Sein Bruder blickte kurz auf, die Wangen in ein sanftes Rot getaucht. „Dazu bin ich nicht gekommen", murmelte er. „Ich habe ehrlich gesagt nicht gedacht, ich würde Athen verlassen müssen, bis du ausgewählt wurdest."

„Tut mir leid", erwiderte der jüngere der beiden. Ein Gefühl der Schuld überkam ihn, auch wenn er wusste, dass es nicht sein musste. Immerhin war keiner der beiden Brüder an der Situation schuld, in der sie sich befanden.

„Nicht deine Schuld", sagte Orion mit bitterer Stimme. „Aber sollte ich es zurückschaffen, dann muss ich es ihr sagen, sonst kann ich nie den Mut aufbringen."

Taras konnte sich gar nicht vorstellen, dass seinem Bruder der Mut für irgendetwas fehlte. Orion war der mutigste Junge, den er kannte. Wenn er nicht mutig genug für etwas war, wer war es dann? Er hatte es allein mit einer mechanischen Sirene aufgenommen, hatte sich dieser feuerspeienden Bestie entgegengestellt, die tödlichen Ranken erschlagen, einem bronzenen Adler den Schädel durchbohrt und sogar Phobos' Angstgang überstanden. Wenn er sowas konnte, dann war einem Mädchen zu sagen, dass er sie mochte, doch eigentlich keine große Sache.

„Du schaffst es bestimmt", sagte Taras in Ermangelung einer besseren Antwort.

Orion schnaubte und wandte den Blick noch weiter ab. Sein Nacken knackte bei der plötzlichen Bewegung, aber schien es überhaupt nicht wahrzunehmen. Der ältere Junge zog am Saum seines Hemdes und zerrte gedankenverloren an einem Faden.

Die Zeit, bis Aigis aufwachte, zog sich dahin wie dickes Harz, das aus einer aufgerissenen Baumrinde tropfte. Die Brüder schwiegen sich an, keiner der beiden bereit, das Gespräch anzubrechen, das sie unbeendet gelassen hatten.

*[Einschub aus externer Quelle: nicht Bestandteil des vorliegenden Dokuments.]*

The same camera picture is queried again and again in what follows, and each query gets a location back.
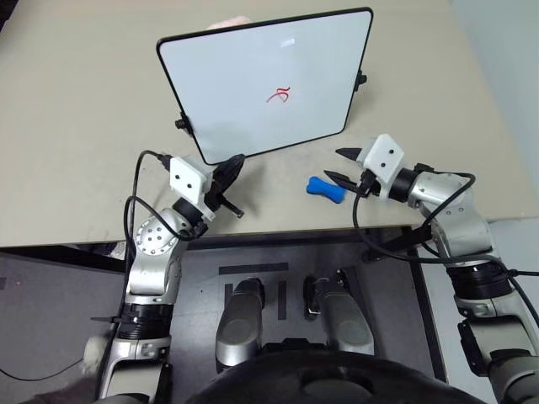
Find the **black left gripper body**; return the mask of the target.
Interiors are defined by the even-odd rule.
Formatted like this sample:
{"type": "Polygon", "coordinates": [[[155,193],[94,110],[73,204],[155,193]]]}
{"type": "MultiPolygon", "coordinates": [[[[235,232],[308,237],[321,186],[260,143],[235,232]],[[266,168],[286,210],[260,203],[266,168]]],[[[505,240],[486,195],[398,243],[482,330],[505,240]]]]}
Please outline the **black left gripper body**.
{"type": "Polygon", "coordinates": [[[229,186],[230,170],[225,166],[217,167],[213,172],[210,190],[205,194],[205,204],[210,210],[219,210],[224,204],[224,192],[229,186]]]}

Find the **person's bare hand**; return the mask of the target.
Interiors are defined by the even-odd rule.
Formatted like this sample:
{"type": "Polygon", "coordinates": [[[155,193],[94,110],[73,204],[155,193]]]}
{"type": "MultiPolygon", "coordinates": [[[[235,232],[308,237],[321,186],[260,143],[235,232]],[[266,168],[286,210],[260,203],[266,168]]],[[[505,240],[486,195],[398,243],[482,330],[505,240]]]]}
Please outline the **person's bare hand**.
{"type": "Polygon", "coordinates": [[[229,27],[234,27],[234,26],[239,26],[239,25],[244,25],[244,24],[249,24],[249,23],[251,23],[250,18],[243,15],[239,15],[231,19],[226,19],[226,20],[222,20],[220,22],[211,24],[206,29],[207,30],[224,29],[224,28],[229,28],[229,27]]]}

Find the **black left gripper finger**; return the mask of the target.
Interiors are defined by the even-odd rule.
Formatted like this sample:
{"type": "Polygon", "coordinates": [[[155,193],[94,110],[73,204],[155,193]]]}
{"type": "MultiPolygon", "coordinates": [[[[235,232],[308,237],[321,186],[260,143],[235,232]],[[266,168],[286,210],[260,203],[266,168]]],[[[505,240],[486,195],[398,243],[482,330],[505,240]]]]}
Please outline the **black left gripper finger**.
{"type": "Polygon", "coordinates": [[[230,210],[237,218],[242,218],[244,212],[224,196],[220,198],[220,205],[230,210]]]}
{"type": "Polygon", "coordinates": [[[228,189],[237,179],[243,168],[245,156],[237,154],[225,162],[221,162],[215,169],[215,182],[221,189],[228,189]]]}

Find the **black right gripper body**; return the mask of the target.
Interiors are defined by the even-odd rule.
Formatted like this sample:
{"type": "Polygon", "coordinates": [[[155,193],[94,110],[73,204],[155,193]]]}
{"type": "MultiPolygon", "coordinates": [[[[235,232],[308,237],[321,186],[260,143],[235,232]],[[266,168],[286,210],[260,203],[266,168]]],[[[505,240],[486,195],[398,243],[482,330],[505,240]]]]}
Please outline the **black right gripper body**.
{"type": "Polygon", "coordinates": [[[353,156],[354,160],[362,166],[360,179],[355,186],[354,192],[360,197],[367,197],[369,195],[379,196],[381,185],[377,180],[376,161],[373,161],[371,158],[360,157],[359,151],[355,151],[353,156]]]}

Taras beschäftigte sich damit, mit seiner Schwertspitze in den Rillen des Steines zu kratzen. Es war nicht die angenehmste Beschäftigung, aber sie half ihm, damit er sich nicht in seinen Gedanken verlor. Die wenige Konzentration, die er benötigte, reichte aus, um nicht im Pessimismus zu ertrinken. Phobos' Worte wollten ihn nicht in Frieden lassen. Er hatte noch immer nicht herausgefunden, was der Gott damit gemeint hatte, dass seine Angst eine Waffe sein könnte. Wenn er sich fürchtete, dann schlotterten ihm die Knie und er konnte keinen klaren Gedanken fassen. Wie, bei den goldenen Früchten im Garten der Hesperiden, sollte er daraus eine Waffe schmieden?

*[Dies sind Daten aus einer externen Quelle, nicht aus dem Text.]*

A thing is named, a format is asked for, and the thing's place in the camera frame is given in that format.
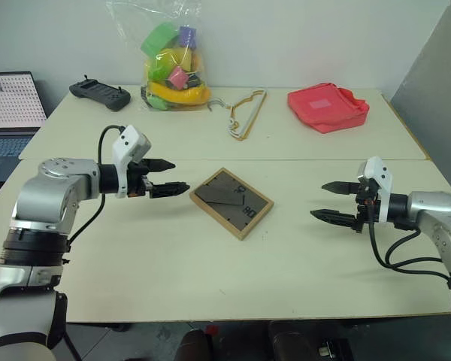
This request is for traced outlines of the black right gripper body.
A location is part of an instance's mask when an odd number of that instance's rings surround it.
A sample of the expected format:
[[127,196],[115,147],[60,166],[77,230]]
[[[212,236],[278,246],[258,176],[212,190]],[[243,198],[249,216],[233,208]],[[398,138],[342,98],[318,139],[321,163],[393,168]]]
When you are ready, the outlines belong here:
[[359,184],[356,194],[357,214],[353,230],[361,233],[363,226],[370,222],[377,222],[380,212],[380,198],[378,195],[379,185],[377,182]]

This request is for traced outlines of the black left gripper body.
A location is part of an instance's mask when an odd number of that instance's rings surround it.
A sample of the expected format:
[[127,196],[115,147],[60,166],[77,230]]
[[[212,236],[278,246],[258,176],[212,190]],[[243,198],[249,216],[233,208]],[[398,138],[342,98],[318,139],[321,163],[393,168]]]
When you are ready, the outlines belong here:
[[140,162],[130,162],[127,168],[127,196],[144,196],[146,193],[145,178],[150,172],[151,159],[142,159]]

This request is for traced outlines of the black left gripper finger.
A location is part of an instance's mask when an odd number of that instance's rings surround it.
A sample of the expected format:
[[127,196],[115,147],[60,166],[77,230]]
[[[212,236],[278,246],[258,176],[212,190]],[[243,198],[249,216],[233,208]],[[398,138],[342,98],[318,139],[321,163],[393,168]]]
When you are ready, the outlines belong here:
[[190,185],[185,182],[167,182],[164,184],[154,184],[150,189],[150,198],[167,198],[178,196],[189,190]]
[[173,169],[176,165],[164,159],[147,159],[146,167],[147,173],[159,173]]

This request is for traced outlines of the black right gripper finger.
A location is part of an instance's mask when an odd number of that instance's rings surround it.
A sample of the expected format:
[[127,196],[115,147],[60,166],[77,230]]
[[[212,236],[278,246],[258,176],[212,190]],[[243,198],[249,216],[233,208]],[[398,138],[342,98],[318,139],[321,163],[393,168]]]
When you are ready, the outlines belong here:
[[356,217],[352,214],[343,214],[339,211],[329,209],[313,210],[310,214],[318,220],[347,228],[354,228],[356,226]]
[[323,184],[321,188],[334,194],[349,195],[357,194],[359,191],[360,183],[358,182],[346,182],[346,181],[332,181]]

Phobos hatte gesagt, er hätte seine Furcht akzeptiert. Aber Taras fühlte sich nicht so, als hätte er das wirklich. Sobald er daran dachte, er könnte irgendwie unter Wasser geraten, fühlte er den Angstschweiß seinen Rücken hinunterkriechen und eine eiskalte Hand legte sich um sein Herz. Schlotternd drehten sich seine Gedanken im Kreis, jagten einander wie zwei tollwütige Hunde und bissen sich um die Wette.